Rarement un groupe aussi récent aura eu si peu à prouver : par le pedigree de ses membres, l’auditeur du premier album de With The Dead sait d’office qu’il peut s’attendre au meilleur. Le trio est en effet composé de Mark Greening et Tim Bagshaw, membres fondateurs d’Electric Wizard ayant aussi officié ensemble dans Ramesses, rejoints pour l’occasion par Lee Dorrian, chanteur de Cathedral passé par Napalm Death et actuellement à la tête du label Rise Above. Si ce passif donne au projet des ampleurs de supergroupe, les musiciens ont au contraire eu une approche très simple et humble : Greening et Bagshaw se sont contentés de présenter le projet qu’ils avaient à Lee Dorrian lorsque ce dernier a finalement décidé d’accepter de s’occuper des voix et d’offrir à l’album fruit de cette collaboration une production digne de ce nom. Cet album, c’est With The Dead, prêt à tourner sur vos platines moins d’un an après la fondation du groupe sous des auspices qu’on imagine particulièrement appropriés lors du dernier Halloween (!).
Même si la plupart des auditeurs pénètrent en territoire plutôt connu, dès un premier riff à vous vriller la cervelle, le trio donne le ton : il envoie sans rémission un doom sludgy, direct et toxique. Le premier titre, « Crown Of Burning Stars », à l’image de la vidéo qui l’accompagne, nous ouvre les portes d’un univers narcotique, volontiers morbide évidemment, puisant dans l’imagerie des films d’horreur des années 60-70 et dans une bonne dose de négativité. Mark Greening prouve une fois de plus que son jeu est l’un des plus appropriés au genre – il suffit d’entendre l’intro de « Screaming From My Own Grave » pour s’en convaincre – et offre le soutien idéal au chant hargneux de Lee Dorrian comme aux riffs lourds, distordus, presque monstrueux de Bagshaw ainsi qu’à sa basse ronflante. Loin de n’être qu’un projet de plus pour ses membres, With The Dead semble porté par une rage et un fiel indubitablement authentiques. En six longs titres, les trois musiciens revisitent leurs carrières respectives autant que les différentes facettes d’un style dont ils ont été des artisans émérites : le doom metal. Ainsi, on passe d’un son très old school sur « Nephtys » à des tonalités quasiment funeral doom de circonstance sur un dernier titre lent et torturé à souhait, « Scream From My Own Grave ». On entend dans With The Dead des échos de Cathedral ou de Serpentine Path – un autre projet de Bagshaw –, de Ramesses évidemment, mais surtout d’Electric Wizard : « I Am Your Virus » notamment semble tout droit sorti de Dopethrone.

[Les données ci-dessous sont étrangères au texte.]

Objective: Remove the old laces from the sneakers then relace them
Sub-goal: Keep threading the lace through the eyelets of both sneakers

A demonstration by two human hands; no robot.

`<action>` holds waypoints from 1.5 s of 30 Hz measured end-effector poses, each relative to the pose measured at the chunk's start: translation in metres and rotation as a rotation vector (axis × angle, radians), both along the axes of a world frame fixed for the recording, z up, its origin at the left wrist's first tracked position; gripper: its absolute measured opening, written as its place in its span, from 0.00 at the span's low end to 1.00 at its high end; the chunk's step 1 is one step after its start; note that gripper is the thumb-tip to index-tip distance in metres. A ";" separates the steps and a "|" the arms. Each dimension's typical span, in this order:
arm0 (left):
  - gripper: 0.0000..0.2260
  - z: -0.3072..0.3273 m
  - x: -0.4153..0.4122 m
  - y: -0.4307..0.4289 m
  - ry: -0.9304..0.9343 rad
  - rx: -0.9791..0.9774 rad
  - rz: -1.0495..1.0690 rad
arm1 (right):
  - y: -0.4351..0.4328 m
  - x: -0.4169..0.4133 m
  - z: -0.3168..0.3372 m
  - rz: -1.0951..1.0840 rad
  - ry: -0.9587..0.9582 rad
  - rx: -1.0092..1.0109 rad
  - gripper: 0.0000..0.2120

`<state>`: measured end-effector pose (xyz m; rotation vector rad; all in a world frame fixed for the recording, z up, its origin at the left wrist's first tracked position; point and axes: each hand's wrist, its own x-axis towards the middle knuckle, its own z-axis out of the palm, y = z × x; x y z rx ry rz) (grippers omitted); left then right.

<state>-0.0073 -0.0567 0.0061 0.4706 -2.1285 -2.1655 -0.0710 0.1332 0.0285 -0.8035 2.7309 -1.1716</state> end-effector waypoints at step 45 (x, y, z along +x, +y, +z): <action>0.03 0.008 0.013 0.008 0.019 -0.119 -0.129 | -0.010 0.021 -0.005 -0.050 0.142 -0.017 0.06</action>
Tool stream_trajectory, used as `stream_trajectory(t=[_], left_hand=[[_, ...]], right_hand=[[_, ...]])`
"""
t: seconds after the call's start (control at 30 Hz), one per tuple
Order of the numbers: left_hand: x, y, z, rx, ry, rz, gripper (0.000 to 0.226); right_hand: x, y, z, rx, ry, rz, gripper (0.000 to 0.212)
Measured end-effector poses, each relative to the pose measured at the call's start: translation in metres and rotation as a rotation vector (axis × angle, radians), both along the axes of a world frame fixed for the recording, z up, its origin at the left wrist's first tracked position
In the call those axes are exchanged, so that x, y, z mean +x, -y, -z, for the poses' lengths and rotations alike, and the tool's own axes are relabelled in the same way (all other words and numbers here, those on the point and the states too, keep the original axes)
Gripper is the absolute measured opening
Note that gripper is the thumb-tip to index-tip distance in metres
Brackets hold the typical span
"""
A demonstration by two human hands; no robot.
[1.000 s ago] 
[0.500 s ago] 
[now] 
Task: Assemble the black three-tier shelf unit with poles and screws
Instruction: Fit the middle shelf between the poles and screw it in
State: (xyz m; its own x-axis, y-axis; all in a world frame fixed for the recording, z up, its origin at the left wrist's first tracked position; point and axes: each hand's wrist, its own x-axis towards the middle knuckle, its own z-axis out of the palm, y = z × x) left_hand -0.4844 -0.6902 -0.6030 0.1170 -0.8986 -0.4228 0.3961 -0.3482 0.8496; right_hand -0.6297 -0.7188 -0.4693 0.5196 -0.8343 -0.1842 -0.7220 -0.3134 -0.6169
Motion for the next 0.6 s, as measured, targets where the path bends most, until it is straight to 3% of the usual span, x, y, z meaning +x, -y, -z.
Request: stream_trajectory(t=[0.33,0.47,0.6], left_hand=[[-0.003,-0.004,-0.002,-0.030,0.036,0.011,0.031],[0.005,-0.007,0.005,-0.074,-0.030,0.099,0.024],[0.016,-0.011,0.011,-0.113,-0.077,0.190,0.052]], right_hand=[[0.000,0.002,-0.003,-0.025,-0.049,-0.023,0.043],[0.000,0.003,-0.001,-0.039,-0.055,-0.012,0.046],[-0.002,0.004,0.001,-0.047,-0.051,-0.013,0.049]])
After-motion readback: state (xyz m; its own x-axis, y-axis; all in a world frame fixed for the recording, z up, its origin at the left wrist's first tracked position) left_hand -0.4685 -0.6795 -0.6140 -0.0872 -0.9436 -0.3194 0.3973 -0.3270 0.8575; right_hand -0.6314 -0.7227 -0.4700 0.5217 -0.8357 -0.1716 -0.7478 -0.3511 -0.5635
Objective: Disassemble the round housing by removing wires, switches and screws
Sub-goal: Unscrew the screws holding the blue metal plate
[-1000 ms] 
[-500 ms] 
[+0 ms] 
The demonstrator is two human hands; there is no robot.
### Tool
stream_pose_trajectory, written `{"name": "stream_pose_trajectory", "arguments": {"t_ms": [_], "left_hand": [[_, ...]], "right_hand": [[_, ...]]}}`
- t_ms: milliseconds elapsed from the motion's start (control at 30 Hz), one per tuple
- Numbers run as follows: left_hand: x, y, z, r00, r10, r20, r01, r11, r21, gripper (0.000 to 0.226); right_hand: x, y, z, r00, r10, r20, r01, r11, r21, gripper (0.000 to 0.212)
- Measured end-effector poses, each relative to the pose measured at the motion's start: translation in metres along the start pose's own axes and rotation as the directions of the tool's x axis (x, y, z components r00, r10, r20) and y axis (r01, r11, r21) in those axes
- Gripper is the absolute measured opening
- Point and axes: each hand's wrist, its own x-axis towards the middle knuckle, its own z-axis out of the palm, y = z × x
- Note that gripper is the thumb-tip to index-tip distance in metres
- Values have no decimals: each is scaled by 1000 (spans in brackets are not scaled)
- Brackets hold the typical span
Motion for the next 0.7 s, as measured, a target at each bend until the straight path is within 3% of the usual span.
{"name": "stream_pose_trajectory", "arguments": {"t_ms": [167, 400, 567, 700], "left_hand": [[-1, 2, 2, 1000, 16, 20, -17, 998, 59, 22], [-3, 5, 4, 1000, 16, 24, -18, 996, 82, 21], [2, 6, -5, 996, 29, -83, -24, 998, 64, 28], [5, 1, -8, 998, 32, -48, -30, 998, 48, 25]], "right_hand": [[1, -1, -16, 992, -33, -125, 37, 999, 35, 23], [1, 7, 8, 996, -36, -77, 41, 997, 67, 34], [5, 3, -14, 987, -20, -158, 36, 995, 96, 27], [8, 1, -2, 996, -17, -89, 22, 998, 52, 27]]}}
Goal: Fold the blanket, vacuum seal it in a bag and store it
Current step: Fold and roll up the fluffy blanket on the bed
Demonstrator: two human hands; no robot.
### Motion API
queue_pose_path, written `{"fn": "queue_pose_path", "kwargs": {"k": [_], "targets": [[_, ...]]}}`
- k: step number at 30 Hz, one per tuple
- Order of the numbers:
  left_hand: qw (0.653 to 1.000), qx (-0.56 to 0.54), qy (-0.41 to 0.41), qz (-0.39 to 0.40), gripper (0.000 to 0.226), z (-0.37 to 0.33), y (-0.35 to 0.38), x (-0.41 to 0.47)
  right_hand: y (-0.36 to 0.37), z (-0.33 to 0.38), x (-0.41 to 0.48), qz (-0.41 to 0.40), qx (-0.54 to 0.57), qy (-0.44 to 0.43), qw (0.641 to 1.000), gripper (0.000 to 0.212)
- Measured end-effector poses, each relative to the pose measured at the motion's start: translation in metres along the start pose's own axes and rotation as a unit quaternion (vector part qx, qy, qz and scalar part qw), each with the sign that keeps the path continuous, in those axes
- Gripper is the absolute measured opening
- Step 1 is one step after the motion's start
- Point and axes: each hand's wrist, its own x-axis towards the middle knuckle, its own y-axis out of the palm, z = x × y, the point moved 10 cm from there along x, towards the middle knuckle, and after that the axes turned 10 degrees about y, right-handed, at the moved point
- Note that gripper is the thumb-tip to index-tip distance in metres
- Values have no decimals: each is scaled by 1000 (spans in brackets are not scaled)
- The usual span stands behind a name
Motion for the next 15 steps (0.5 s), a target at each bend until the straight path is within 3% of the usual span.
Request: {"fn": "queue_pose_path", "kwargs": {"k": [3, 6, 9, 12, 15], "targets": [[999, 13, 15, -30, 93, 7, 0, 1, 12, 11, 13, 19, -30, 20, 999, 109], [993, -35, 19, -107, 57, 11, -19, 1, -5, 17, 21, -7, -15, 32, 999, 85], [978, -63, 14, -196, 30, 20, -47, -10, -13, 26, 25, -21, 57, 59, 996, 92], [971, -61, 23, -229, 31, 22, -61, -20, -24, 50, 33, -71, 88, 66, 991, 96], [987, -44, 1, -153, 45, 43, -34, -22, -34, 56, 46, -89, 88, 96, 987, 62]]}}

En effet, difficile de ne pas mentionner les sorciers du Dorset : Bagshaw et Greening ont passé dix ans dans le groupe et le batteur a même tenté un retour à l’occasion du dernier opus d’Electric Wizard, collaboration qui a rapidement tourné court à nouveau. De la même manière, Lee Dorrian a été confronté à une rupture houleuse avec le groupe lors de leur départ de Rise Above, au sujet duquel Jus Oborn n’a pas hésité à se répandre en propos plus ou moins acrimonieux. Un groupe qui a Electric Wizard dans les veines, donc, composé de grands déçus d’Oborn. Ceci explique à la fois une familiarité certaine entre les deux projets, des sonorités à l’imagerie, et une amertume non dissimulée. De là à voir dans cet album ce que Time To Die aurait pu (dû ?) être, il n’y a qu’un pas que sans doute beaucoup vont franchir – le groupe lui-même nous suggère « Prepare to die FOR REAL!!! » sur sa page Facebook – mais ce n’est sans doute rendre justice ni à Electric Wizard ni à With The Dead.
Car sur toute cette négativité, With The Dead génère une œuvre unique, cathartique et étouffante. Forts d’une carrière bien remplie, les musiciens parviennent avec cet album à une synthèse solide de leurs expériences. Certainement moins original et révolutionnaire qu’ont pu l’être d’autres de leurs projets – mais après avoir les uns comme les autres donné une nouvelle et salutaire impulsion au doom dans les années 90, c’est bien normal – With The Dead sonne surtout comme une réaffirmation de ce que le style est censé être. Alors que Lee Dorrian nous déclarait : « Pour moi, c’est ça le doom ! Pouvoir exorciser toutes ces dépressions et émotions intérieures, et les faire passer de façon puissante dans la musique », ils nous rappellent avec cet album dense et sans fioritures ce que le doom doit être : lent, sombre, hanté et menaçant.